In the eleventh century, with the gradual reconquest of the land formerly controlled by the Christians of the region, the Arabs were expulsed to the south of the peninsula, where the Mozarabic dialects that mixed Latin with Arabic were spoken.


Map of reconquest

Map of the Christian Reconquest of Portuguese lands

With the Reconquest, groups of people from the north settled themselves in the south of the country, thereby establishing the nation of Portugal. This occurred in much the same way that the people from the houses of Leon and Castile to the east settled the regions further south, and come to occupy the territory that would later constitute the lands of the Spanish state.

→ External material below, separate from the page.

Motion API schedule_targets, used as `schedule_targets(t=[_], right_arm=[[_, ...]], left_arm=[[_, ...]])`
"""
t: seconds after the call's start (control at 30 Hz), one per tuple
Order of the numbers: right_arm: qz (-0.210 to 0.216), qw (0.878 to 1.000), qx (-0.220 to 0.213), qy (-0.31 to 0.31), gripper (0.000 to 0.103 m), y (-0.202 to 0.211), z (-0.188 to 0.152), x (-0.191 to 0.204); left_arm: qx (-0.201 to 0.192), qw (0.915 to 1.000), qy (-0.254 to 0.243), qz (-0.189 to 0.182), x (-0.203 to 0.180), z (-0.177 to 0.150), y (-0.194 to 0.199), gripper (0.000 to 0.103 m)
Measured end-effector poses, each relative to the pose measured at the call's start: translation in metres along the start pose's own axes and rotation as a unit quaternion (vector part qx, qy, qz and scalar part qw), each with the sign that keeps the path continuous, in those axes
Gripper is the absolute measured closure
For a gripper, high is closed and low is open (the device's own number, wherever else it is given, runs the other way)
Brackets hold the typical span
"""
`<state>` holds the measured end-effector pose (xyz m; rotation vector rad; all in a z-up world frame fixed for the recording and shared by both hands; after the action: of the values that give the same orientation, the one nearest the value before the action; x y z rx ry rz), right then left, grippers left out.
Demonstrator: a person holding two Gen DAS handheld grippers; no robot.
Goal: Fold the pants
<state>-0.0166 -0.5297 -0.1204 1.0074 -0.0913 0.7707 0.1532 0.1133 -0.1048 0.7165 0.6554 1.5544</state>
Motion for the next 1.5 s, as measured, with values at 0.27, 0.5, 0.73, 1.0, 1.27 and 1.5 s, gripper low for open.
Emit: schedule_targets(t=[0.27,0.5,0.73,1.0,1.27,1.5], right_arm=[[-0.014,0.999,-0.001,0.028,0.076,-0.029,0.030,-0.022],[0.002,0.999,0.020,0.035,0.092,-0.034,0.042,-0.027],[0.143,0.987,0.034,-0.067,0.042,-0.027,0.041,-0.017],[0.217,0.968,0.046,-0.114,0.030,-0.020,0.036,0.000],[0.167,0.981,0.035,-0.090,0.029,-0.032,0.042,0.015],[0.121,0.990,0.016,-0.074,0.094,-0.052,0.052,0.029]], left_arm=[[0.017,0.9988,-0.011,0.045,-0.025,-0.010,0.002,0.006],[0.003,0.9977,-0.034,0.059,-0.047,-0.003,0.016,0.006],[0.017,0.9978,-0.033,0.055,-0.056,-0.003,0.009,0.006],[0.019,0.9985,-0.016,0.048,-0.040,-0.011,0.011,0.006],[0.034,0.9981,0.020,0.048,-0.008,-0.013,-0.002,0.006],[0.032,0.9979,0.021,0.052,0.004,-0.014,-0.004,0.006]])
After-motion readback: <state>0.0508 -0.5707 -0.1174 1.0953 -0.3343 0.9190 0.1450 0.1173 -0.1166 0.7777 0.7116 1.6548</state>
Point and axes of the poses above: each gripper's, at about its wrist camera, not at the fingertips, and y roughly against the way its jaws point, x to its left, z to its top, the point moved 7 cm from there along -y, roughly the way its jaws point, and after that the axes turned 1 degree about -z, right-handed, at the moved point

The Christian reconquest of the Iberian Peninsula brought about the consolidation of the spoken and written forms of Galician-Portuguese throughout Lusitania. The first non-Latin literary texts and official documents from the region were written in Galician-Portuguese, including the following collections of medieval poems known as the Cancioneiros, or songbooks:

  • Cancioneiro da Ajuda - Copied (printing presses did not exist at the time) in Portugal as the thirteenth century made way for the fourteenth, it contains 310 cantigas, or lyric poems, concerned almost exclusively with love, and is found in the Library of Ajuda in Lisbon.
  • Cancioneiro da Vaticana - Copied in Italy at some stage around the turn of the fifteenth century, it contains 1,205 lyric poems of all types and can be found as codex 4803 in the Vatican library.
  • Cancioneiro Colocci-Brancutti - Contains 1,664 lyric poems of all types that were copied in Italy around the turn of the fifteenth century. In 1878, the songbook was discovered in the library of Count Paulo Brancutti do Cagli in Ancona and was acquired by the National Library of Lisbon in 1924.